Designing partial constructs of P. profundum DXS requires careful consideration of domain boundaries, protein stability, and functional requirements:

• Domain boundary identification:

  • Bioinformatic analysis using:

    • Multiple sequence alignment with characterized DXS enzymes

    • Secondary structure prediction

    • Domain prediction algorithms

  • Structural homology modeling based on crystal structures of DXS from E. coli and D. radiodurans

  • Consideration of interdomain linker regions

• Design strategies for partial constructs:

  • Individual domain expression (Domains I, II, or III)

  • Combined domain constructs (Domains I-II or II-III)

  • Systematic truncation series

  • Introduction of stabilizing mutations at domain interfaces

• Expression optimization considerations:

  • Addition of solubility-enhancing tags (MBP, SUMO, etc.)
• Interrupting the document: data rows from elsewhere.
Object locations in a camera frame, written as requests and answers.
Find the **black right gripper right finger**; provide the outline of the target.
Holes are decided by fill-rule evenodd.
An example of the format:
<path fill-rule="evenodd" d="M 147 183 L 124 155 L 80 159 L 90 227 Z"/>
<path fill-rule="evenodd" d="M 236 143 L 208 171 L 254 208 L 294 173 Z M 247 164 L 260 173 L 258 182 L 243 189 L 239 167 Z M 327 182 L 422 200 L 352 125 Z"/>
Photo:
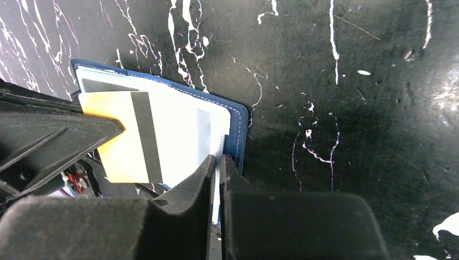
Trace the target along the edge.
<path fill-rule="evenodd" d="M 223 259 L 389 259 L 373 211 L 348 193 L 258 191 L 221 158 Z"/>

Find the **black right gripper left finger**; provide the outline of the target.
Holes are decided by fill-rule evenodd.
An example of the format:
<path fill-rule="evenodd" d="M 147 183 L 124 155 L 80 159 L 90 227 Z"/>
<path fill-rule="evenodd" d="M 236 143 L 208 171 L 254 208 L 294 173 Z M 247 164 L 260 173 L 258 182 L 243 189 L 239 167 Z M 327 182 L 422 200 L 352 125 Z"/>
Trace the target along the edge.
<path fill-rule="evenodd" d="M 1 259 L 207 259 L 214 168 L 152 200 L 24 198 L 1 219 Z"/>

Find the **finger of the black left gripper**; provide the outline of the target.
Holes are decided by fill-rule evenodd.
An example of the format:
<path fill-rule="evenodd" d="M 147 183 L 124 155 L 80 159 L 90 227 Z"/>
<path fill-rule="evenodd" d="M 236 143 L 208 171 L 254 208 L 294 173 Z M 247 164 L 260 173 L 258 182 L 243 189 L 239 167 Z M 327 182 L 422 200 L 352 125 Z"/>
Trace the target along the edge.
<path fill-rule="evenodd" d="M 124 131 L 78 103 L 1 81 L 1 198 L 16 199 Z"/>

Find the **gold credit card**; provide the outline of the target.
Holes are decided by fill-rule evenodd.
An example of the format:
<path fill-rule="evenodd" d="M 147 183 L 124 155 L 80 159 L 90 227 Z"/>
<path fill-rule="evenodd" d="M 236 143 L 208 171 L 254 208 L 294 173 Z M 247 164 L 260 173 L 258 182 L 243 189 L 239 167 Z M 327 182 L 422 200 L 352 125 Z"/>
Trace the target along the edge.
<path fill-rule="evenodd" d="M 163 182 L 147 92 L 81 93 L 78 99 L 84 114 L 115 119 L 124 129 L 97 149 L 111 183 Z"/>

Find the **blue leather card holder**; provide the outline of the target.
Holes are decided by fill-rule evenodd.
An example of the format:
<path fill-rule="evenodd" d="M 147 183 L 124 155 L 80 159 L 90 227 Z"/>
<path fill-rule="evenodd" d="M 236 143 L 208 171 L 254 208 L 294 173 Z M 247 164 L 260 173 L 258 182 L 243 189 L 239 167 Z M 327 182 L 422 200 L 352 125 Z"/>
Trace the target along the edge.
<path fill-rule="evenodd" d="M 244 106 L 147 73 L 80 59 L 71 65 L 83 112 L 124 128 L 98 148 L 109 182 L 174 187 L 208 155 L 243 158 Z"/>

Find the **white VIP card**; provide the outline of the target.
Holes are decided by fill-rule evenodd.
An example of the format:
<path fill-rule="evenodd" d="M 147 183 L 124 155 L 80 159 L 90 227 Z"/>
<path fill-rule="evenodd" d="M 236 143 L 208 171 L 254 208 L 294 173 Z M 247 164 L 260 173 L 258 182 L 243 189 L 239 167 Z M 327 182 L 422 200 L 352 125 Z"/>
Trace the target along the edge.
<path fill-rule="evenodd" d="M 196 110 L 197 148 L 196 161 L 201 163 L 209 154 L 220 159 L 223 154 L 225 137 L 230 132 L 231 116 L 226 108 L 208 112 Z"/>
  • Design of construct-specific purification strategies

  • Optimization of expression conditions for each construct

  • Selection of appropriate expression hosts

• Functional analysis approaches:

  • Cofactor binding studies for Domain I constructs

  • Substrate binding assays for Domain II constructs

  • Oligomerization analysis for constructs containing Domain III

  • Complementation studies between separate domains

• Structural characterization:

  • X-ray crystallography of individual domains

  • NMR spectroscopy for smaller domain constructs

  • Small-angle X-ray scattering (SAXS) for domain arrangements

  • Hydrogen-deuterium exchange mass spectrometry for dynamics

• Specific considerations for pressure studies:

  • Testing pressure sensitivity of individual domains

  • Identification of pressure-sensing domains

  • Analysis of domain interactions under pressure

• Cloning and expression strategies:

  • Design of primers with appropriate restriction sites

  • PCR amplification of domain-encoding sequences

  • Subcloning into expression vectors

  • Expression screening in multiple systems

How does P. profundum DXS interact with other enzymes in the methylerythritol phosphate (MEP) pathway?
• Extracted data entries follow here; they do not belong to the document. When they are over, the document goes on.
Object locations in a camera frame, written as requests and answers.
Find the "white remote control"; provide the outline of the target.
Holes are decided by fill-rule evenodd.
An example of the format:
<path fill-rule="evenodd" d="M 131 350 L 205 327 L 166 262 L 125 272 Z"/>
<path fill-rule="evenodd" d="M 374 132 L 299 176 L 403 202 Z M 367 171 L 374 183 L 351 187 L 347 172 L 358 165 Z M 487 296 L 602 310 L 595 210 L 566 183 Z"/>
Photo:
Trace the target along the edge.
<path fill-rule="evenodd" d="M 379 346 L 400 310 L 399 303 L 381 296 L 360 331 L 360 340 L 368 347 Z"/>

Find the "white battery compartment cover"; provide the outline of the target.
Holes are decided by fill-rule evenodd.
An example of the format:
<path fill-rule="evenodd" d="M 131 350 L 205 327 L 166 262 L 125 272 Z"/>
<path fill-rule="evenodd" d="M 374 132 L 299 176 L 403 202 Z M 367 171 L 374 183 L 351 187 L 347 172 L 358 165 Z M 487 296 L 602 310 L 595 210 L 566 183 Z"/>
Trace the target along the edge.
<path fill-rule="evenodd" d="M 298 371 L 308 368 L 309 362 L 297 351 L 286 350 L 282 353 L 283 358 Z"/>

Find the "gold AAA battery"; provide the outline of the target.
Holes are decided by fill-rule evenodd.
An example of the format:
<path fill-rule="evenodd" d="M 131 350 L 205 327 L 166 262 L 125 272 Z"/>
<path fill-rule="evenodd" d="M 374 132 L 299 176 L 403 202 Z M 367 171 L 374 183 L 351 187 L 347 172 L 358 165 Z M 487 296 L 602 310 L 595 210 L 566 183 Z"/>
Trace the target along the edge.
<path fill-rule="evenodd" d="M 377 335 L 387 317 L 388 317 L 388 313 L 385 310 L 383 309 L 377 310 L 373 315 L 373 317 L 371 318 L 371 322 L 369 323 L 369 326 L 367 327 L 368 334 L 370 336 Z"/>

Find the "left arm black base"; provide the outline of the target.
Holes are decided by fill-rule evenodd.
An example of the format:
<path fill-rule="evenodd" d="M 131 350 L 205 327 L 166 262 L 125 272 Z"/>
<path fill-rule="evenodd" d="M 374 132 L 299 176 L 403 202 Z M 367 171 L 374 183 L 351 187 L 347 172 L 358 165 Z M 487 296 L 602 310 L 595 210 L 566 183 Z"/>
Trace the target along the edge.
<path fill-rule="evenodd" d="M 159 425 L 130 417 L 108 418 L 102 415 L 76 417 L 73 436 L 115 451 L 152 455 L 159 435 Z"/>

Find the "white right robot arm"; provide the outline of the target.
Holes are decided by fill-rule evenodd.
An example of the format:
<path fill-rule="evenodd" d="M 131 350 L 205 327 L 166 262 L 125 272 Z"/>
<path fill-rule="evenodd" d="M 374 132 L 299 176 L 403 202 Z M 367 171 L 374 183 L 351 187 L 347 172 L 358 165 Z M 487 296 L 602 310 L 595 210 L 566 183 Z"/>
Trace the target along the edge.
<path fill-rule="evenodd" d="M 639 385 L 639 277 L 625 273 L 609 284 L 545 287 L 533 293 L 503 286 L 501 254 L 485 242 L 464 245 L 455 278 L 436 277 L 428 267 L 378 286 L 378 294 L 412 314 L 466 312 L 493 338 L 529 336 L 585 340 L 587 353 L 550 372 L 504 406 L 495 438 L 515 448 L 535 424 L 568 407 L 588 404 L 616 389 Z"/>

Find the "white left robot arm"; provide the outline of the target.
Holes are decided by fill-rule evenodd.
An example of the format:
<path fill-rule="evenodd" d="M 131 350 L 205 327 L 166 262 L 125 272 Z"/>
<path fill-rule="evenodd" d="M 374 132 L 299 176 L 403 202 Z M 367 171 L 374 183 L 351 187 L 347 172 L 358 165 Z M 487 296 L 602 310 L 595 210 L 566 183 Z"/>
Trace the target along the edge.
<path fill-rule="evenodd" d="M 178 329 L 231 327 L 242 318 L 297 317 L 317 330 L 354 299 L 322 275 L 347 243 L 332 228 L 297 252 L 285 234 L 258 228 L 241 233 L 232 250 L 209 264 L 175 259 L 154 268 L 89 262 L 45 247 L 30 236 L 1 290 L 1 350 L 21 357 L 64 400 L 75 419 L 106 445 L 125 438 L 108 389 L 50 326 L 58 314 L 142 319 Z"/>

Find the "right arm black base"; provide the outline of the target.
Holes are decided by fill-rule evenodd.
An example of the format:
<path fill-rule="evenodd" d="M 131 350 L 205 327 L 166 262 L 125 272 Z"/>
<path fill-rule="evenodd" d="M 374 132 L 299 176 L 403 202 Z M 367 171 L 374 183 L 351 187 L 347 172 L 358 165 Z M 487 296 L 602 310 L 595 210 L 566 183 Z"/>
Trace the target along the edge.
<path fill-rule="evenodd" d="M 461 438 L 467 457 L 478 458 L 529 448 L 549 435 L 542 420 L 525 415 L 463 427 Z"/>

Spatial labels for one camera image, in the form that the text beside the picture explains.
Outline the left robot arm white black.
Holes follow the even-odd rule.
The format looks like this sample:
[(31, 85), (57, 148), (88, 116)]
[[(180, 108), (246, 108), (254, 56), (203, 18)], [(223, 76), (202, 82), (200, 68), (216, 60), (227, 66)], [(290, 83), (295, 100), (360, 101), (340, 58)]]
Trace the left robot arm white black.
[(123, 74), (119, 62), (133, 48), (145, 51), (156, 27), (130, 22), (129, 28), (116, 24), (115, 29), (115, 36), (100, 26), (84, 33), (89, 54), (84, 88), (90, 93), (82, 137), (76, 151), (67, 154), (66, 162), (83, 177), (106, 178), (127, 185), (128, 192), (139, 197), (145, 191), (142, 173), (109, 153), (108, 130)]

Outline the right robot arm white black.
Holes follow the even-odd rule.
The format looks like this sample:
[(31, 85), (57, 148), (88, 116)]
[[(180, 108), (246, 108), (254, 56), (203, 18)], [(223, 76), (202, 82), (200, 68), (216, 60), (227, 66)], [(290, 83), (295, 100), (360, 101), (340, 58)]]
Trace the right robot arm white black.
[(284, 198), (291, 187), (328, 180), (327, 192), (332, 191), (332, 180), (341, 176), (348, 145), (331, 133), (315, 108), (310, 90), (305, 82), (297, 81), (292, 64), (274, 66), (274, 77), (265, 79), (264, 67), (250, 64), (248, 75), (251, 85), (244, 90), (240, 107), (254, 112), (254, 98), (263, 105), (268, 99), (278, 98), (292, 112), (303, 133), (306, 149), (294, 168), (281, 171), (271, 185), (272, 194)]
Understanding the interactions between P. profundum DXS and other enzymes in the MEP pathway provides insights into pathway regulation and potential metabolic engineering applications:

• MEP pathway organization in P. profundum:

  • Genomic organization of MEP pathway genes

  • Potential operon structures or regulatory clusters

  • Comparative analysis with other bacteria

• Protein-protein interaction studies:

  • Pull-down assays using tagged DXS

  • Bacterial two-hybrid screening

  • Co-immunoprecipitation experiments

  • Cross-linking mass spectrometry

• Metabolic channeling investigation:

  • Kinetic studies for substrate channeling

  • Co-expression of DXS with downstream enzymes

  • Isotope dilution experiments

  • Localization studies of pathway enzymes

• Regulatory interactions:

  • Investigation of feedback inhibition by pathway end products

  • Analysis of allosteric regulation by metabolites

  • Identification of regulatory proteins interacting with DXS

• Pressure-dependent interactions:

  • Studies of protein-protein interactions under varying pressure conditions

  • Investigation of pathway flux control under pressure

  • Analysis of complex formation at different pressures

• Pathway engineering approaches:

  • Co-expression of optimized enzyme combinations

  • Design of synthetic scaffolds to enhance pathway efficiency

  • Metabolic modeling to identify flux control points

• Comparative analysis with other organisms:

  • Comparison with the MEP pathway organization in other bacteria

  • Identification of unique features in P. profundum

  • Analysis of evolutionary adaptations to deep-sea environments

This research area is particularly relevant for understanding how metabolic pathways are adapted to function under extreme conditions and how these adaptations might be harnessed for biotechnological applications.